What to work on:
Below are the records. Gather each line that holds "Find".

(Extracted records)
——

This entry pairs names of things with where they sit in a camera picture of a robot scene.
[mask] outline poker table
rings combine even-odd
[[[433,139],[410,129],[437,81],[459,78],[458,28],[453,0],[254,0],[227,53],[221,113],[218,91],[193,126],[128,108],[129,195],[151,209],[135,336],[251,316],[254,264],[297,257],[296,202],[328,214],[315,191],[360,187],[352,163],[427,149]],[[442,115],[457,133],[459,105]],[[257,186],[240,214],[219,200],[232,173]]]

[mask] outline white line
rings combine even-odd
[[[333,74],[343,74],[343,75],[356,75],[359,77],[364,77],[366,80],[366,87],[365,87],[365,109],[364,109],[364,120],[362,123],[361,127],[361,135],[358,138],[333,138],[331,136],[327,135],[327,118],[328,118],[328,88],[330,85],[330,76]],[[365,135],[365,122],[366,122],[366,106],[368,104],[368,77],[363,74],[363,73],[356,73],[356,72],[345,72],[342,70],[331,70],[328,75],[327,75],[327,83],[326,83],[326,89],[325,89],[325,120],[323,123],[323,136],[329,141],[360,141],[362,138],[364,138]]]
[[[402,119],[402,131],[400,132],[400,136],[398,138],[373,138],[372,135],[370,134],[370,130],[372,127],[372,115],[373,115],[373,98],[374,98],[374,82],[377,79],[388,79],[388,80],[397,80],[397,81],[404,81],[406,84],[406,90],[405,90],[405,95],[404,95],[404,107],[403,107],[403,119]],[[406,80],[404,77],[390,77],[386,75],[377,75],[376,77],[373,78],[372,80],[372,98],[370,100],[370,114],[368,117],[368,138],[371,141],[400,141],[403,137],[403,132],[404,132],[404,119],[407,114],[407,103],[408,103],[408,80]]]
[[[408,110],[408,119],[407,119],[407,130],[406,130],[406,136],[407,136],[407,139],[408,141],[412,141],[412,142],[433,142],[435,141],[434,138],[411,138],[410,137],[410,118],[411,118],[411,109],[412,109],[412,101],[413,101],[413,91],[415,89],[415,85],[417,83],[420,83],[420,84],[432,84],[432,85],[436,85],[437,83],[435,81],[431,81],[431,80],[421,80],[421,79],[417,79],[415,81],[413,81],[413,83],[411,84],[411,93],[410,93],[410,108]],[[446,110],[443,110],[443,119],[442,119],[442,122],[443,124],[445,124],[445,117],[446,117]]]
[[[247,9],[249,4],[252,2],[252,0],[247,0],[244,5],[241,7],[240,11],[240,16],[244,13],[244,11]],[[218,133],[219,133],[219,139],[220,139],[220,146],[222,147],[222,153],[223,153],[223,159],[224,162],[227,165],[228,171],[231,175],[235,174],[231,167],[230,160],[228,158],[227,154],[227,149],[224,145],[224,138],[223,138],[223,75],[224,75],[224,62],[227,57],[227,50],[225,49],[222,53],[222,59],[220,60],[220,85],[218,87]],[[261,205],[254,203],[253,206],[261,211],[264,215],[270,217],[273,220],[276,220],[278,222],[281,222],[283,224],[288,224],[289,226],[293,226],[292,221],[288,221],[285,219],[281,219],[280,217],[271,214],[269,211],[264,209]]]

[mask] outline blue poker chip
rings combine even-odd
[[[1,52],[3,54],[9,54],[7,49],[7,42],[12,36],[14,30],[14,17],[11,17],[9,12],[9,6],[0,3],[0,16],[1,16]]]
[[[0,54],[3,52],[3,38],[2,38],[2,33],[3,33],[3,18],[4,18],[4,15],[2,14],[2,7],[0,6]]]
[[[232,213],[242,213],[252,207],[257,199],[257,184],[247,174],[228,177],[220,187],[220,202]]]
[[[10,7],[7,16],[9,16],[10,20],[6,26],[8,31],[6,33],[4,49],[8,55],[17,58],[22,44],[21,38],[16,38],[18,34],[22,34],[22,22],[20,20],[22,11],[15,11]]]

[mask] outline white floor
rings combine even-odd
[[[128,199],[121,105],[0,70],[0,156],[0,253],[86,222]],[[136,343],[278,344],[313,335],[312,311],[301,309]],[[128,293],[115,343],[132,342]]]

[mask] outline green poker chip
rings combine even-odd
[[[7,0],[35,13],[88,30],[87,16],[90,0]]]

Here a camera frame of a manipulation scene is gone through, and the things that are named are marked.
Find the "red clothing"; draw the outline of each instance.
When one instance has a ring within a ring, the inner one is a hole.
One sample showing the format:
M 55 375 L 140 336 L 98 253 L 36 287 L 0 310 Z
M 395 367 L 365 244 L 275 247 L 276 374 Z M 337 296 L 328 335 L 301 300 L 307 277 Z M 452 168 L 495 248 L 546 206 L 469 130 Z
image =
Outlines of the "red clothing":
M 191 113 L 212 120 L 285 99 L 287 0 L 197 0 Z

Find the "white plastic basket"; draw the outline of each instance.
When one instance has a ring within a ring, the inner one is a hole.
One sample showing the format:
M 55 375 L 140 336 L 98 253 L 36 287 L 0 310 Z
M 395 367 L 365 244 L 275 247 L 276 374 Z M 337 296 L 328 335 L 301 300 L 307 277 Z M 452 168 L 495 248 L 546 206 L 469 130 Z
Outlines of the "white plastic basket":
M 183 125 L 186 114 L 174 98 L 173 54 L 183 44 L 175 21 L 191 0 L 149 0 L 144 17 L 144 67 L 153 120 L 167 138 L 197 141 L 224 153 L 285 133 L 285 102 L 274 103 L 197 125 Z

——

Written response:
Find the "red clothing"; draw the outline of each instance.
Find the "white plastic basket"; draw the outline of each instance.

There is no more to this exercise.